*** DATA IN THIS EXERCISE Section Begins ***

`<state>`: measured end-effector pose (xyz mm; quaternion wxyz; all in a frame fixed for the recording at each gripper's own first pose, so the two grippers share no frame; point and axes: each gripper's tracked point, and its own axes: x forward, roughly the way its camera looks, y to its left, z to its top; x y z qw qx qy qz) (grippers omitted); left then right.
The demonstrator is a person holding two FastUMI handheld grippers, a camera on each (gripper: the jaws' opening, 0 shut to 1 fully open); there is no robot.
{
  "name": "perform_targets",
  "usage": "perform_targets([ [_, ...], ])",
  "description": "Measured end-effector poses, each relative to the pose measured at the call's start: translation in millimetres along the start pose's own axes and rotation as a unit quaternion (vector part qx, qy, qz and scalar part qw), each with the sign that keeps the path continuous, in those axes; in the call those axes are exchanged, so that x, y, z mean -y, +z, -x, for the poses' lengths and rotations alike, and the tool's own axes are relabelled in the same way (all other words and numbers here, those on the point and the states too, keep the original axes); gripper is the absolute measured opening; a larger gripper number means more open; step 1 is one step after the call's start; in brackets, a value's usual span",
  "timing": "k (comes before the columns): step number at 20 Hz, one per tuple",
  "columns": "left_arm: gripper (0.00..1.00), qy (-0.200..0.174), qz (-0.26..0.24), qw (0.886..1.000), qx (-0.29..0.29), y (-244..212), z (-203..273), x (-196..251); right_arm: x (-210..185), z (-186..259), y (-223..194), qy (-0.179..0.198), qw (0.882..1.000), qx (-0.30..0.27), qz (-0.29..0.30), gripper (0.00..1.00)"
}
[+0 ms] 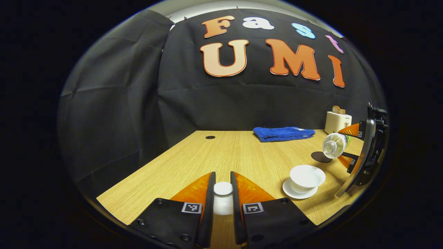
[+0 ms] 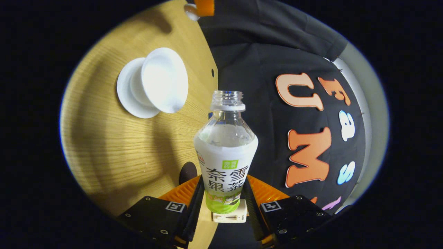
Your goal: Open the teacup lid with one hand, grasp the water bottle and pour water into the teacup with the other hand; after pouring, place the water bottle on the coaster and then close the teacup lid.
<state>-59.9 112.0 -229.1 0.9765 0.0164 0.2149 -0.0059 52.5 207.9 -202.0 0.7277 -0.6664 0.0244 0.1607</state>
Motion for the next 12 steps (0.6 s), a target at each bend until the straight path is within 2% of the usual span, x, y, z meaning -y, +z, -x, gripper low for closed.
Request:
perform_targets([
  [1, 0.29, 0.003, -0.001, 1.0, -0.002, -2, 0, -2, 0, -2, 0, -0.006, 1.0, 0.001, 0.017, 0.61],
  [2, 0.29, 0.004, -0.002, 1.0, -0.005, -2, 1, -4, -5, -3, 2, -0.003, 0.999, 0.003, 0.032, 0.65],
  [3, 0.29, 0.005, -0.004, 1.0, -0.006, -3, 1, -5, -7, -3, 5, -0.003, 0.999, 0.006, 0.044, 0.62],
  [5, 0.29, 0.004, -0.006, 1.0, -0.007, -4, 1, -6, -3, -2, 6, -0.012, 0.997, 0.014, 0.068, 0.65],
  [12, 0.29, 0.004, -0.008, 1.0, -0.011, -7, 1, -11, 11, -8, 10, -0.044, 0.991, 0.023, 0.124, 0.65],
])
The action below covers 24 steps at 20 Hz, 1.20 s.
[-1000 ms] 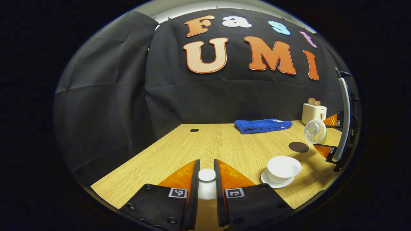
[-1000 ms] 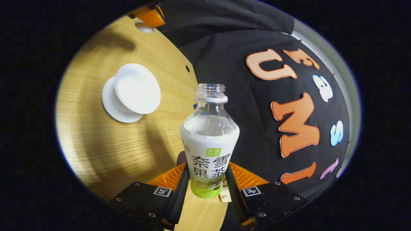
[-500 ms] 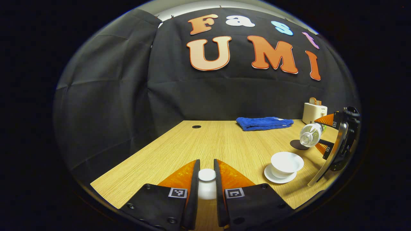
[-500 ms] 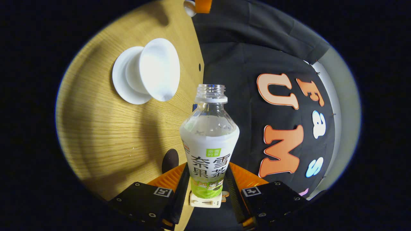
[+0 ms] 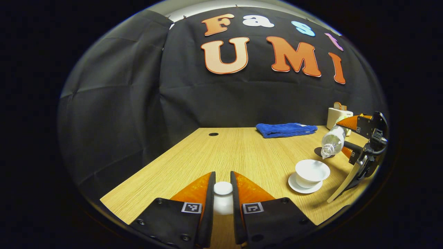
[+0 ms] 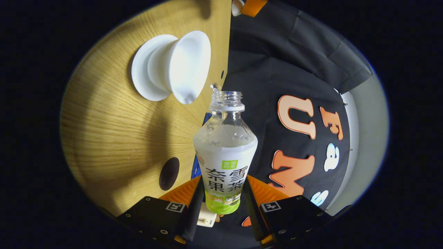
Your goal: Open the teacup lid with one hand, grasp the water bottle and pour water into the teacup with the other hand; after pouring, place the water bottle on the coaster and then close the teacup lid.
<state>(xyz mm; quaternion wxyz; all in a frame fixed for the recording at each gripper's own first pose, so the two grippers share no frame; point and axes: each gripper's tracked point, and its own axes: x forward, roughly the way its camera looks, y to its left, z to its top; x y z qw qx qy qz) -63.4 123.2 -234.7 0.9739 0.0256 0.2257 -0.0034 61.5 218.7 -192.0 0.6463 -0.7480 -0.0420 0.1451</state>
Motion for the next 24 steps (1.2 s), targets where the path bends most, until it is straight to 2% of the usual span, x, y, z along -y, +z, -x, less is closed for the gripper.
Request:
perform_targets([
  [8, 0.29, -0.004, -0.002, 1.0, 0.002, 1, -2, 1, 15, -4, -5, -0.03, 0.999, 0.003, 0.032, 0.64],
  [17, 0.29, -0.006, -0.005, 1.0, 0.001, -1, -1, 0, 49, -4, -6, -0.065, 0.995, 0.018, 0.066, 0.64],
  [18, 0.29, -0.007, -0.005, 1.0, 0.001, -1, -1, 1, 52, -4, -6, -0.068, 0.995, 0.021, 0.072, 0.61],
  [20, 0.29, -0.007, -0.007, 1.0, 0.003, 0, 0, 0, 57, -6, -6, -0.074, 0.993, 0.027, 0.083, 0.64],
  [24, 0.29, -0.009, -0.008, 1.0, 0.005, 1, 1, 0, 68, -7, -7, -0.089, 0.99, 0.031, 0.104, 0.64],
])
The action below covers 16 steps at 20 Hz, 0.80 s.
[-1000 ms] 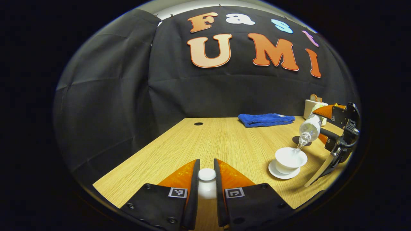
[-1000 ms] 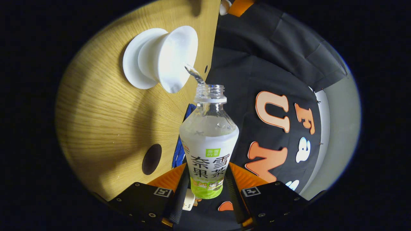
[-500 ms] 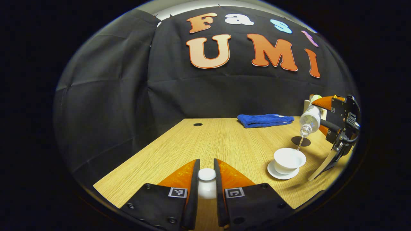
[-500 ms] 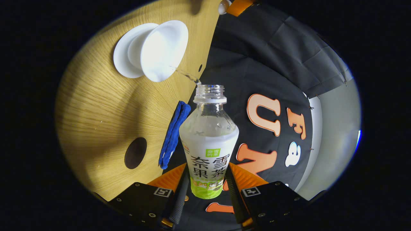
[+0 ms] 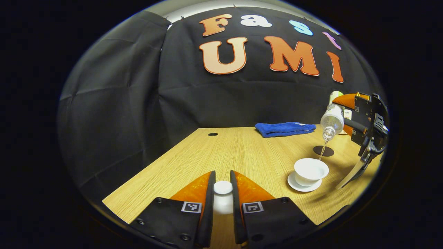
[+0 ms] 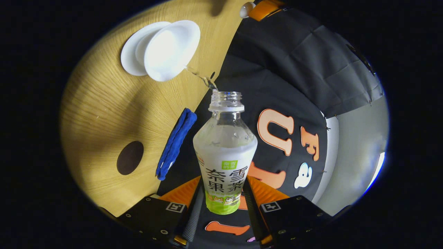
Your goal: Open the teacup lid with one hand, grasp the water bottle and pour water into the teacup with the other hand; after pouring, place the water bottle on the coaster and then close the teacup lid.
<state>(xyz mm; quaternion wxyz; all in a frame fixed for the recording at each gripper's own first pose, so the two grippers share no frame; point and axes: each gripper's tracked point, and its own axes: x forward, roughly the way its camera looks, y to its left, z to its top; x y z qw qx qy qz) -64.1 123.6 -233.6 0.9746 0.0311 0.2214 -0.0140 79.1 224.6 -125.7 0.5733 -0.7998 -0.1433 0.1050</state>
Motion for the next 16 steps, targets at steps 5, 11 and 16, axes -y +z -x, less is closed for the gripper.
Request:
perform_targets([
  [5, 0.29, -0.004, -0.005, 1.0, 0.002, 0, 1, 1, 10, -7, -7, -0.028, 0.999, 0.008, 0.037, 0.64],
  [11, 0.29, -0.006, -0.007, 1.0, 0.005, 6, 2, 1, 33, -13, -15, -0.061, 0.996, 0.013, 0.062, 0.64],
  [16, 0.29, -0.008, -0.008, 1.0, 0.007, 5, 3, 1, 44, -13, -8, -0.083, 0.993, 0.027, 0.078, 0.64],
])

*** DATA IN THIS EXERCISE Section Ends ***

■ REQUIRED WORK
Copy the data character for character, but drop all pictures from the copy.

■ SOLUTION TO THIS EXERCISE
`<state>`: measured end-effector pose (xyz mm; quaternion wxyz; all in a frame fixed for the recording at each gripper's own first pose, so the two grippers share no frame; point and axes: each gripper's tracked point, and its own axes: x forward, roughly the way its camera looks, y to its left, z to its top; x y z qw qx qy qz) (grippers omitted); left then right.
The demonstrator is a person holding two FastUMI handheld grippers, a camera on each (gripper: the jaws' opening, 0 shut to 1 fully open); there is no robot.
{
  "name": "perform_targets",
  "usage": "perform_targets([ [_, ...], ])",
  "description": "Measured end-effector poses, each relative to the pose measured at the call's start: translation in millimetres along the start pose's own axes and rotation as a unit quaternion (vector part qx, qy, qz and scalar part qw), each with the sign that keeps the path continuous, in those axes; in the call those axes are exchanged, so that x, y, z mean -y, +z, -x, for the poses' lengths and rotations alike, and the tool's own axes are relabelled in the same way (all other words and numbers here, those on the point and the states too, keep the original axes); gripper is the absolute measured opening; a larger gripper number means more open; step 1 is one step after the call's start; in brackets, a value's usual span",
  "timing": "k (comes before the columns): step number at 20 Hz, one per tuple",
  "columns": "left_arm: gripper (0.00..1.00), qy (-0.200..0.174), qz (-0.26..0.24), qw (0.886..1.000), qx (-0.29..0.29), y (-244..212), z (-203..273), x (-196..251); right_arm: x (-210..185), z (-186..259), y (-223..194), qy (-0.179..0.198), qw (0.882..1.000), qx (-0.30..0.27), qz (-0.29..0.30), gripper (0.00..1.00)"
}
[+0 ms] 
[+0 ms] 
Your goal: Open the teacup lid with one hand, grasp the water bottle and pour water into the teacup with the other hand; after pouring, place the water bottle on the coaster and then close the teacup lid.
<state>-59.9 112.0 -229.1 0.9765 0.0164 0.2149 -0.0059 52.5 207.9 -202.0 0.7277 -0.6664 0.0244 0.1607</state>
Motion for the next 12 steps (0.6 s), a target at each bend until the straight path is within 2% of the usual span, x, y, z meaning -y, +z, -x, gripper low for closed.
Request:
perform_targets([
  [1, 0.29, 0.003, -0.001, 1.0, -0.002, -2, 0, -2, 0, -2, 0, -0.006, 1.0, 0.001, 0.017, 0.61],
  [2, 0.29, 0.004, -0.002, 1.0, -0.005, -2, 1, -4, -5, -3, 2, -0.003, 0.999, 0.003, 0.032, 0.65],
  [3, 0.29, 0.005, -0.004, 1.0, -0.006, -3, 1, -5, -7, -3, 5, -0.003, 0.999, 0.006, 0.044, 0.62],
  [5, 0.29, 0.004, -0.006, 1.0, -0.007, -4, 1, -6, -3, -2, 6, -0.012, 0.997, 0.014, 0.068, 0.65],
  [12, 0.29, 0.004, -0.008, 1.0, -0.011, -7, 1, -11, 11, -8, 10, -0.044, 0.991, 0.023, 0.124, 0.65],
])
The action below covers 24 steps at 20 Hz, 1.20 s.
[-1000 ms] 
[-1000 ms] 
[-500 ms] 
[-500 ms] 
[+0 ms] 
[+0 ms] 
Your goal: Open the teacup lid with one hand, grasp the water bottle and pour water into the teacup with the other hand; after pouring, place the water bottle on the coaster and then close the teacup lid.
<state>(xyz mm; quaternion wxyz; all in a frame fixed for the recording at each gripper's own first pose, so the two grippers share no frame; point and axes: each gripper's tracked point, and its own axes: x forward, roughly the way its camera looks, y to its left, z to its top; x y z qw qx qy qz) -63.4 123.2 -234.7 0.9739 0.0256 0.2257 -0.0034 61.5 218.7 -192.0 0.6463 -0.7480 -0.0420 0.1451</state>
Motion for the next 24 steps (1.2 s), targets where the path bends most, until it is straight to 2% of the usual span, x, y, z along -y, +z, -x, less is closed for the gripper.
Request:
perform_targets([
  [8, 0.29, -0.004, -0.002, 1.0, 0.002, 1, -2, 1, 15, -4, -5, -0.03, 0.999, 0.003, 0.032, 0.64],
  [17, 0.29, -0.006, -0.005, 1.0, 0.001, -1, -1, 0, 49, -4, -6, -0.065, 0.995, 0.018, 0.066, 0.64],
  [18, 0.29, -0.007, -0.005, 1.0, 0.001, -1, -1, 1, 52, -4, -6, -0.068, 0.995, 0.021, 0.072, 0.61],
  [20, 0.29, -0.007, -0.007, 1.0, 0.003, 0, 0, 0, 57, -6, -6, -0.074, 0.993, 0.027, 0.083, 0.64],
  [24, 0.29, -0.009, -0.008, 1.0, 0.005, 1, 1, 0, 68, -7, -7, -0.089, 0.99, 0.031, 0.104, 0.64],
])
The action below covers 16 steps at 20 Hz, 0.80 s.
[-1000 ms] 
[-1000 ms] 
[-500 ms] 
[-500 ms] 
[+0 ms] 
[+0 ms] 
Your goal: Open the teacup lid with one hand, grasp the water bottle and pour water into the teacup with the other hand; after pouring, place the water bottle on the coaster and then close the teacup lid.
<state>(xyz mm; quaternion wxyz; all in a frame fixed for the recording at each gripper's own first pose, so the two grippers share no frame; point and axes: each gripper's tracked point, and its own axes: x forward, roughly the way its camera looks, y to its left, z to its top; x y z qw qx qy qz) -64.1 123.6 -233.6 0.9746 0.0311 0.2214 -0.0140 79.1 224.6 -125.7 0.5733 -0.7998 -0.1433 0.1050</state>
Motion for the next 16 steps, targets at steps 5, 11 and 16, axes -y +z -x, less is closed for the gripper.
Request:
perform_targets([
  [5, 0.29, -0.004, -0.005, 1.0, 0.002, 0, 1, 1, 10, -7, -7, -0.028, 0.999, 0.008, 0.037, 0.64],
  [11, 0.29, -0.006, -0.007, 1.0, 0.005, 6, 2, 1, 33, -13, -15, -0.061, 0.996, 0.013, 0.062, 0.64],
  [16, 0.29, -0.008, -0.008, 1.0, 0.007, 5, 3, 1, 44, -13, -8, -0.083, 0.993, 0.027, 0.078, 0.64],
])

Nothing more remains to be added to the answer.